- [What the exercise asks]:
The response should consist of the data below, copied exactly, with no pictures in it.

───

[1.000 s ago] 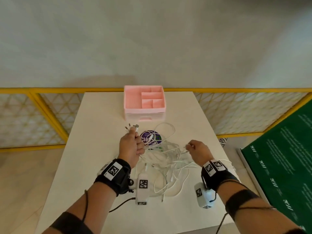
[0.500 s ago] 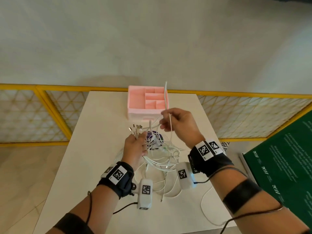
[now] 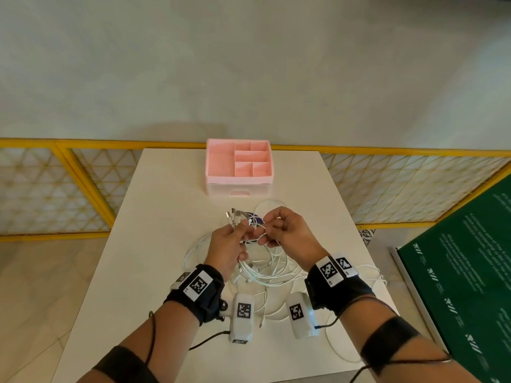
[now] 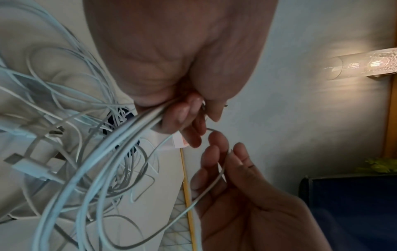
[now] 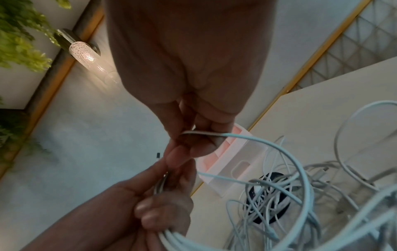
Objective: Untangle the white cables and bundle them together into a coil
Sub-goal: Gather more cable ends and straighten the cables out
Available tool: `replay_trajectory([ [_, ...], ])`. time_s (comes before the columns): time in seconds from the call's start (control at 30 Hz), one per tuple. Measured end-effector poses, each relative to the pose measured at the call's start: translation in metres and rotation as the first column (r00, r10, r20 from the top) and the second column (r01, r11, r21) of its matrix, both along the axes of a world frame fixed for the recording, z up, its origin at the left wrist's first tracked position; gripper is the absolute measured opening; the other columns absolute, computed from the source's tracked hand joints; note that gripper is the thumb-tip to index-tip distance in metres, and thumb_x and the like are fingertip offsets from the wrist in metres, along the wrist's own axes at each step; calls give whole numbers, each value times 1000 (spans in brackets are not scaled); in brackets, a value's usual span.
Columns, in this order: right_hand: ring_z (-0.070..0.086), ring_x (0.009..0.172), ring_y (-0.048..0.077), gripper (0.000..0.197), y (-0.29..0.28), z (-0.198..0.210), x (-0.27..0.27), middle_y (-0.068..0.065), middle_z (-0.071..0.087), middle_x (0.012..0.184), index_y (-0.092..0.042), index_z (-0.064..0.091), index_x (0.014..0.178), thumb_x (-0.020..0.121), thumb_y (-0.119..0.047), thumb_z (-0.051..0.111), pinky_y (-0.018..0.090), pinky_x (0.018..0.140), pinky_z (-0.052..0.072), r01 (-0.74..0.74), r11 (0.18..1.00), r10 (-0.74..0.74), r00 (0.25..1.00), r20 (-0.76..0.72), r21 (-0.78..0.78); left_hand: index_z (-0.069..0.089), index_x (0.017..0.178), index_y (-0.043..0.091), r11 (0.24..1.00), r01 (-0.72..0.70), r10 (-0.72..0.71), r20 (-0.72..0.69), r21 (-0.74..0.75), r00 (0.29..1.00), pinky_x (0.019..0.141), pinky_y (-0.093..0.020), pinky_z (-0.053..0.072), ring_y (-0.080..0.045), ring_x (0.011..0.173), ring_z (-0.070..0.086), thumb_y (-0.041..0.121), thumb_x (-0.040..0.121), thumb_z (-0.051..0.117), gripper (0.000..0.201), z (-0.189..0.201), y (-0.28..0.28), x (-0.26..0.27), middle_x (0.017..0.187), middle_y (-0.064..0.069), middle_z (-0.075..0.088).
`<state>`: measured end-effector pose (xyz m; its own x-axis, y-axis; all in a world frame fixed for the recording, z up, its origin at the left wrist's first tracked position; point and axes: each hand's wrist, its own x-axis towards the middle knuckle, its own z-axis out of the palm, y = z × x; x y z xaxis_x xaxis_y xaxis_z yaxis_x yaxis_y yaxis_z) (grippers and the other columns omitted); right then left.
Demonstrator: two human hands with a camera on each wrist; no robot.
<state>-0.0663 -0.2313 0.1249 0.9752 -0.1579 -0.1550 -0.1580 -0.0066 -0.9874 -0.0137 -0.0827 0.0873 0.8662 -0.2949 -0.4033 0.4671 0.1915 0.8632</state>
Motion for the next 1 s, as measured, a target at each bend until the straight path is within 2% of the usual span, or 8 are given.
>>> replay_trajectory([
  [0.27, 68, 73, 25, 24, 3, -26, -16, 16, 74, 85, -4, 59, 102, 85, 13, 59, 35, 68, 51, -177, 983, 166, 969, -185, -49, 70, 94, -1, 998, -31, 31, 13, -61, 999, 39, -22, 30, -10, 44, 35, 16, 94, 69, 17, 7, -7, 7, 80, -10, 68],
  [0.33, 67, 80, 20, 28, 0, -23, -15, 8, 75, 90, -5, 64, 112, 87, 7, 58, 31, 69, 51, -99, 994, 88, 975, -204, -41, 69, 93, 1, 999, 3, -1, 47, -52, 999, 39, -21, 28, -9, 44, 35, 13, 92, 70, 13, 8, -8, 5, 75, -9, 65],
  [0.4, 65, 84, 20, 27, -5, -20, -10, 8, 74, 95, -4, 67, 115, 93, -4, 51, 32, 68, 48, 42, 988, -8, 975, -222, 152, 68, 92, 0, 995, 77, -73, 66, -62, 995, 41, -21, 26, -9, 45, 33, 14, 91, 72, 14, 7, -8, 2, 73, -11, 57],
  [0.53, 66, 76, 24, 37, -20, -7, 10, 13, 68, 95, -5, 58, 107, 105, -38, 40, 35, 67, 50, 269, 848, -145, 947, -287, 457, 63, 86, 0, 964, 264, -264, 105, 14, 959, 41, -22, 28, -10, 44, 31, 15, 89, 74, 19, 3, -6, -8, 69, -9, 59],
  [0.6, 69, 73, 25, 25, -32, 0, 20, 19, 68, 99, -6, 51, 104, 105, -30, 44, 35, 64, 56, 349, 766, -229, 933, -279, 540, 60, 83, 0, 939, 339, -342, 96, 46, 935, 41, -22, 28, -11, 46, 31, 16, 89, 74, 21, -1, -5, -15, 69, -8, 64],
  [0.7, 68, 64, 21, 10, -47, 18, 27, 17, 71, 93, -6, 53, 109, 102, -11, 49, 32, 62, 58, 367, 757, -296, 930, -217, 541, 59, 78, 1, 940, 336, -340, 68, 54, 938, 42, -22, 25, -11, 47, 29, 16, 89, 73, 23, -10, 2, -19, 66, -6, 64],
  [0.9, 51, 51, 15, 22, -60, 51, 36, 12, 73, 88, -12, 50, 117, 99, 1, 51, 27, 51, 48, 375, 692, -471, 882, -9, 617, 63, 77, 1, 965, 235, -239, 26, 114, 971, 39, -20, 28, -8, 41, 33, 13, 91, 71, 20, -24, 14, -10, 64, -7, 61],
  [1.0, 46, 49, 13, 22, -62, 58, 34, 11, 72, 87, -10, 51, 120, 99, -1, 49, 26, 49, 43, 366, 734, -463, 886, 26, 572, 63, 78, 0, 972, 192, -193, -8, 139, 981, 38, -19, 27, -6, 38, 35, 13, 91, 71, 20, -27, 13, -11, 62, -6, 61],
])
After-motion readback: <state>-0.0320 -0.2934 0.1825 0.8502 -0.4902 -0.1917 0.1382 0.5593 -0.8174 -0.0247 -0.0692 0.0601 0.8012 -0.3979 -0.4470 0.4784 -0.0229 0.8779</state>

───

- [Answer space]:
[1.000 s ago] 
[0.500 s ago] 
[now] 
[now] 
[now] 
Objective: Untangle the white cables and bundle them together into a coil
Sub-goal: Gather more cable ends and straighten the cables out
Available tool: `replay_trajectory([ [_, ...], ])`. time_s (comes before the columns): time in seconds from the call's start (control at 30 Hz), one per tuple. Measured end-effector poses, each relative to the pose measured at the call's start: translation in metres and rotation as the first column (r00, r10, r20 from the top) and the second column (r01, r11, r21) of its matrix, both along the axes of a world frame fixed for the recording, z up, its origin at the left wrist's first tracked position; gripper is the absolute measured opening; the other columns absolute, computed from the source's tracked hand joints; note that gripper is the thumb-tip to index-tip distance in metres, and thumb_x and the like are fingertip offsets from the wrist in metres, along the wrist's own axes at each step; calls give whole numbers, each value times 1000 (spans in brackets are not scaled); in brackets, a value's usual span.
Columns, in this order: right_hand: ring_z (-0.070..0.086), ring_x (0.009..0.172), ring_y (-0.048..0.077), gripper (0.000..0.197), y (-0.29..0.28), z (-0.198..0.210), x (-0.27..0.27), middle_y (-0.068..0.065), middle_z (-0.071..0.087), middle_x (0.012..0.184), index_y (-0.092..0.042), index_z (-0.064..0.091), index_x (0.014..0.178), thumb_x (-0.020..0.121), thumb_y (-0.119..0.047), thumb_z (-0.051..0.111), pinky_y (-0.018..0.090), pinky_x (0.018..0.140), pinky_z (-0.052..0.072), r01 (-0.74..0.74), r11 (0.18..1.00), r10 (-0.74..0.74), r00 (0.25..1.00), r20 (-0.76..0.72), r21 (-0.78..0.78); left_hand: index_z (-0.069..0.089), index_x (0.017..0.178), index_y (-0.043..0.091), r11 (0.24..1.00), r01 (-0.72..0.70), r10 (-0.72..0.71), r20 (-0.72..0.69), r21 (-0.74..0.75), r00 (0.29..1.00), pinky_x (0.019..0.141), pinky_y (-0.093..0.020), pinky_z (-0.053..0.072), ring_y (-0.080..0.045), ring_x (0.011..0.173), ring_z (-0.070..0.086), thumb_y (-0.041..0.121), thumb_x (-0.040..0.121), thumb_z (-0.051..0.117), gripper (0.000..0.201), z (-0.189..0.201), y (-0.28..0.28), x (-0.26..0.27), middle_x (0.017..0.187), middle_y (-0.064..0.069), middle_z (-0.075..0.088).
`<state>`: measured end-effector pose (xyz m; its own x-axis, y-axis; all in a world frame fixed for the recording, z up, its origin at the left wrist's first tracked position; point and axes: each hand's wrist, its own x-axis towards the middle knuckle, its own z-axis out of the palm, y = z × x; x y z xaxis_x xaxis_y xaxis_z yaxis_x yaxis_y yaxis_z) (grippers and the other columns omitted); right then left.
Demonstrator: two human hands with a camera on each wrist; no robot.
<state>-0.0663 -0.2313 0.1249 0.9752 -0.1579 -0.1550 -0.1580 -0.0066 -0.9874 -0.0137 -0.0827 0.0873 0.8662 -0.2949 -0.4033 0.4671 0.1915 0.8632</state>
Motion for the next 1 s, as measured, a target at each bend until the straight path is within 2% of the usual span, or 8 are given.
>>> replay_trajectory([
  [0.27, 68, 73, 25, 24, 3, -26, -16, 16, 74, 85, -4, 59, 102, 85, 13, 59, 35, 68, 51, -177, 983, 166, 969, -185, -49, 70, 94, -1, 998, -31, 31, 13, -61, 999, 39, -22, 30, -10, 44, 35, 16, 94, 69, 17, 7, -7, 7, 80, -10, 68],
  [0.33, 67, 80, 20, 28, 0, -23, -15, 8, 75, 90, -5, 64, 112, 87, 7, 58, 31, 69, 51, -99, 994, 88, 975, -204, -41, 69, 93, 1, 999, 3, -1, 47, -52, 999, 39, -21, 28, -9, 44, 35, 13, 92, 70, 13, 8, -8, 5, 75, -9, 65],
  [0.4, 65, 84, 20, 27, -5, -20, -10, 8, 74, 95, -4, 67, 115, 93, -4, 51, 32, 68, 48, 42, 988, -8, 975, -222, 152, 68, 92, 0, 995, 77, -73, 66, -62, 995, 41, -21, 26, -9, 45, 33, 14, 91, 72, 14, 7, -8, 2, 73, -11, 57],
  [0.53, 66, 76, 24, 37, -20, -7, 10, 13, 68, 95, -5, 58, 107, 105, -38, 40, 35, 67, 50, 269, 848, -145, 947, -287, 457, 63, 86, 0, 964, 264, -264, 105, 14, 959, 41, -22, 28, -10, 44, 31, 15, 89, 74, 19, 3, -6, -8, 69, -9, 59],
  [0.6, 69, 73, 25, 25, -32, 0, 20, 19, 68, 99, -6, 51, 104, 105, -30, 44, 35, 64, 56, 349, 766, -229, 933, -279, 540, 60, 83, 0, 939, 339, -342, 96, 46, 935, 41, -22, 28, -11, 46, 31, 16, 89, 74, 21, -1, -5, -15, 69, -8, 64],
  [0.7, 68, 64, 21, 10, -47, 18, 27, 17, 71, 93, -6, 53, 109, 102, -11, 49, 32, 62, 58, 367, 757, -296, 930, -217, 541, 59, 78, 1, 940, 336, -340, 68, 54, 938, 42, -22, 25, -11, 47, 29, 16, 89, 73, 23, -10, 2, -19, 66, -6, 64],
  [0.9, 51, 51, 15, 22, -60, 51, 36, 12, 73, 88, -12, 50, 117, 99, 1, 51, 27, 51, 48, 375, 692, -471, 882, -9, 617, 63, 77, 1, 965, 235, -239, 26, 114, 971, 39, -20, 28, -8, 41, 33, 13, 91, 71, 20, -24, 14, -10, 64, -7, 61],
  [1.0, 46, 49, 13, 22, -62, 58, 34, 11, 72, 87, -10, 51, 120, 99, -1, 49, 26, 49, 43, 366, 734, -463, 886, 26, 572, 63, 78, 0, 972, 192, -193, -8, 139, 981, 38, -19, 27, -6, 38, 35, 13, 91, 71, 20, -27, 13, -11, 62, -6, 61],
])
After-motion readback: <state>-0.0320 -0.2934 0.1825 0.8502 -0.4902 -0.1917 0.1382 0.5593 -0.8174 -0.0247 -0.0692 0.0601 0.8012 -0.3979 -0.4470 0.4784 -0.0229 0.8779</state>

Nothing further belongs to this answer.